ACTIVITY.
Among the lines of the material, copy those that hold the string "brackets".

DATA SUPPLIED.

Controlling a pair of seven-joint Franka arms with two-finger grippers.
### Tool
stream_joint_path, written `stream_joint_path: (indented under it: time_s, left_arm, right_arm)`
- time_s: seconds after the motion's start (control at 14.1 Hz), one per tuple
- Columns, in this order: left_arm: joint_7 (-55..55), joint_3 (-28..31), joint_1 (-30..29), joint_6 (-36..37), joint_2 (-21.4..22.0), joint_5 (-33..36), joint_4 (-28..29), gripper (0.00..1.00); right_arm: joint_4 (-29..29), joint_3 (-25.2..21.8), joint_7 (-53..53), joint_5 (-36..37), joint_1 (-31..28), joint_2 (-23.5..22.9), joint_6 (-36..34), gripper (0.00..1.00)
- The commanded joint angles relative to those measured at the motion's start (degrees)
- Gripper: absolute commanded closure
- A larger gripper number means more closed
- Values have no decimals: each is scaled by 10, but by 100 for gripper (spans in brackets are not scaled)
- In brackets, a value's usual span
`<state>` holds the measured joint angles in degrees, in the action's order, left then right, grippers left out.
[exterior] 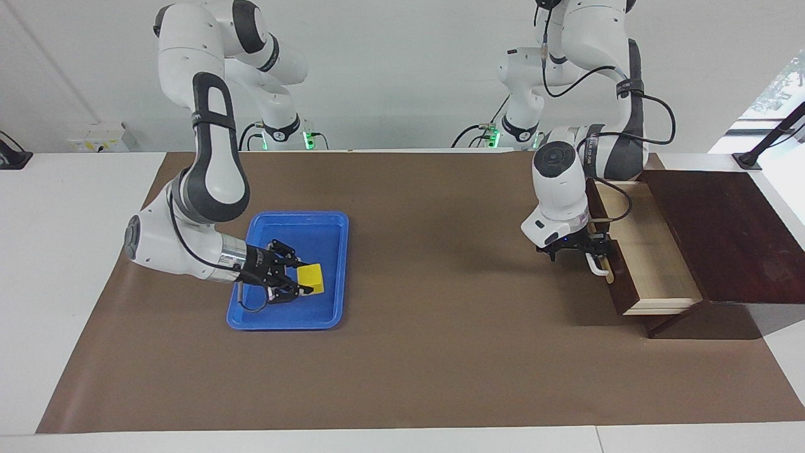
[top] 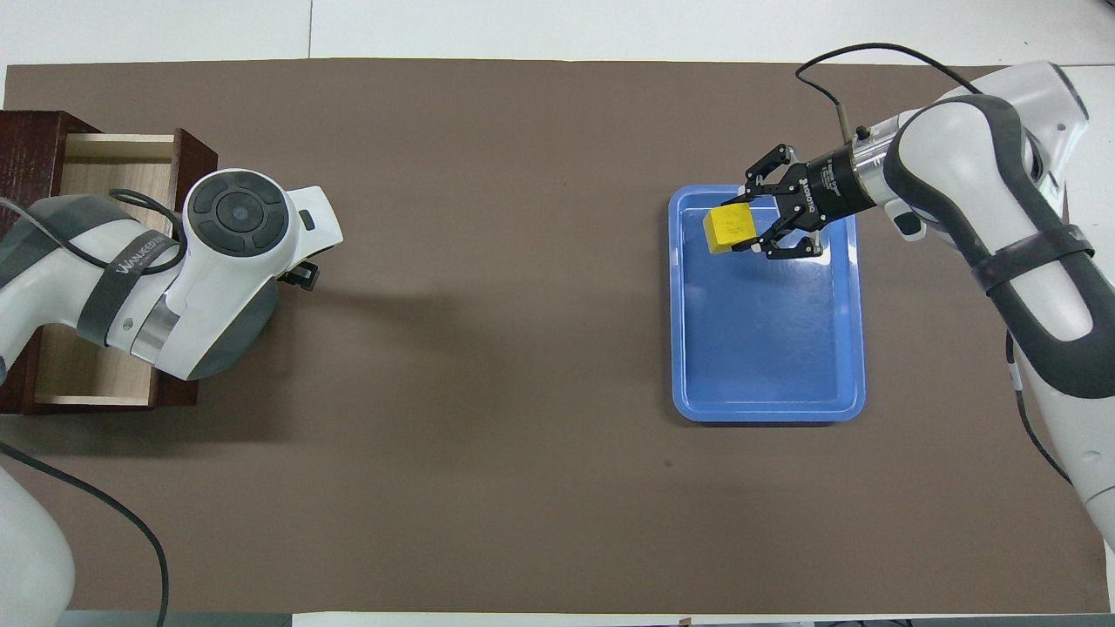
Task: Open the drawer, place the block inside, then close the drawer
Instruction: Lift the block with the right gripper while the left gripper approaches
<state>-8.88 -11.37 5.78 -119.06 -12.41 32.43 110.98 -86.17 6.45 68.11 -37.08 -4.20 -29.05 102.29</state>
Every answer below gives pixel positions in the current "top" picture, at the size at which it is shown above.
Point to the yellow cube block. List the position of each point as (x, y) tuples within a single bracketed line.
[(728, 228)]

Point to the brown table mat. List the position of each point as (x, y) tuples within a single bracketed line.
[(479, 392)]

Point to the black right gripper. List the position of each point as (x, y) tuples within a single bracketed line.
[(827, 193)]

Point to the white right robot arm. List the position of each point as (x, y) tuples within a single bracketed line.
[(1028, 218)]

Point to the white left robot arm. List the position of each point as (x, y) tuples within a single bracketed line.
[(218, 261)]

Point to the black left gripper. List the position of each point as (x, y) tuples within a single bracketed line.
[(300, 276)]

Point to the blue plastic tray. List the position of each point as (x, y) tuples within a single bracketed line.
[(766, 348)]

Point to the wooden drawer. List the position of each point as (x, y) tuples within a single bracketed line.
[(113, 161)]

ANSWER BELOW.
- Values have no decimals: each is scaled by 10, but by 100 for gripper (spans in brackets are not scaled)
- In brackets, a value's usual span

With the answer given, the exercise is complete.